In python it's the function random.random() that will produce a random number in $(0,1)$.
import random
random.seed(42) #optional: the seed will initialize the random number generator
for i in range(15):
r = random.random()
print(r)
How would we turn this into random numbers from a to b?
def rnum(a,b):
return a + (b-a)*random.random()
for i in range(10):
print(rnum(-1,1))
You can do random arrays in numpy
N = 300
X = np.random.uniform(low=0,high=1,size=N)

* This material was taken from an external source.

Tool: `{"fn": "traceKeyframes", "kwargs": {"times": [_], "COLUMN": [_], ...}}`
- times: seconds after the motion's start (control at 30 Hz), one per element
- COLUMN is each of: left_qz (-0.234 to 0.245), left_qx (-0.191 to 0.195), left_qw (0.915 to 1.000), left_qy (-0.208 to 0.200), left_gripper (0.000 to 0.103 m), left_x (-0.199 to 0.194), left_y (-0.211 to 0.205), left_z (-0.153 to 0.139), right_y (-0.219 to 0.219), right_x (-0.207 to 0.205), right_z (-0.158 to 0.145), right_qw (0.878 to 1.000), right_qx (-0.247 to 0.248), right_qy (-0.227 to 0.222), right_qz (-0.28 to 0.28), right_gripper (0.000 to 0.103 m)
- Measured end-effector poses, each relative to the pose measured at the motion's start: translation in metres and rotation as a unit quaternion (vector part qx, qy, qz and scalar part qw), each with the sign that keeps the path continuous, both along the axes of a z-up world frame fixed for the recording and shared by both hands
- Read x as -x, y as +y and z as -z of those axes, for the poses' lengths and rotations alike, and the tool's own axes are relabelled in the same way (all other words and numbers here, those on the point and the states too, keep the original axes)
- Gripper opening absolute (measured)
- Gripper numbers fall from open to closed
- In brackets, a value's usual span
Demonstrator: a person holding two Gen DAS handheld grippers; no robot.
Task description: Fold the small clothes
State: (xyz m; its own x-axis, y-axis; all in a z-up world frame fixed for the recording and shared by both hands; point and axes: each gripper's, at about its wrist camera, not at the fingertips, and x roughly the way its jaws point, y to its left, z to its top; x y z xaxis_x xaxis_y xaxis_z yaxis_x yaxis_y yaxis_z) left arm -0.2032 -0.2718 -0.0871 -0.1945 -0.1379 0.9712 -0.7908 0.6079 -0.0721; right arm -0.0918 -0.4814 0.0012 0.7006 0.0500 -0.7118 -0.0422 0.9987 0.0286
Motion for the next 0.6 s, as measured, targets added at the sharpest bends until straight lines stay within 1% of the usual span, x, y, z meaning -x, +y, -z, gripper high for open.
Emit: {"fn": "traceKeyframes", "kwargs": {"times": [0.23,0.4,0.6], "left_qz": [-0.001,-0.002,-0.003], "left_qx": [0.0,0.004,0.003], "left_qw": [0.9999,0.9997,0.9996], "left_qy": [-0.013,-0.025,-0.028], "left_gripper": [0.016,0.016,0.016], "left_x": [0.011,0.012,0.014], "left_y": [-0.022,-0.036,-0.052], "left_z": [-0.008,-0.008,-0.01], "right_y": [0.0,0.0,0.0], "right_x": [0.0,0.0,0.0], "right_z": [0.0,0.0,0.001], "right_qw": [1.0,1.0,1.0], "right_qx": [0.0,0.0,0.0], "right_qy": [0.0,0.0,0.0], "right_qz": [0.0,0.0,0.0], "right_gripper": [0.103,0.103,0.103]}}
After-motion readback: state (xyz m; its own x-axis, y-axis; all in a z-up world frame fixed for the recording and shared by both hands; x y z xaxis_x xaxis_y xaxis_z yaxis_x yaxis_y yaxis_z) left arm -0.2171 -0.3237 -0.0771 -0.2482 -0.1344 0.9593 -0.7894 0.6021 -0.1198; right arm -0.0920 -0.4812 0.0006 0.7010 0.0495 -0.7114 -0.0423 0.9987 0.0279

Y = np.random.uniform(low=0,high=1,size=N)
plt.scatter(X,Y)
X = np.linspace(0,1,100)
Y = 3 * X + 1
# let's add some noise
Z = 3 * X + 1 + np.random.normal(0,1,X.shape[0]) # we'll see much more about randomness later
plt.scatter(X,Z) # we use a scatter plot
plt.plot(X,Y, "r")
Let's add random noise to a linear function.
N = 20000
X = np.zeros(N)
for i in range(N):
X[i] = random.randint(1, 6) # from 1 to 6 inclusive
print(np.mean(X))
N = 50
X = np.zeros(N)
mu = 0.0
sigma = 1.0
for i in range(N):
X[i] = random.gauss(mu, sigma)
plt.scatter(X, np.zeros(N) + 0.5)
# numpy version:
N = 50
mu = 0.0
sigma = 1.0
X = np.random.normal(loc=mu, scale=sigma, size=N)
plt.scatter(X, np.zeros(N) + 0.5)
Looks like it's more concentrated around zero. How can we see it better? Histogram.
N = 500000
mu = 0.0
sigma = 1.0
X = np.random.normal(loc=mu, scale=sigma, size=N)
plt.axis([-6, 6, 0, 0.45])
_,_,_ = plt.hist(X, 50, normed=True)
Sigma is the standard deviation, which measures how wide the normal distribution is. For example:
N = 500000
mu = 0.0
sigma = 2.0 # highers standard dev
X = np.random.normal(loc=mu, scale=sigma, size=N)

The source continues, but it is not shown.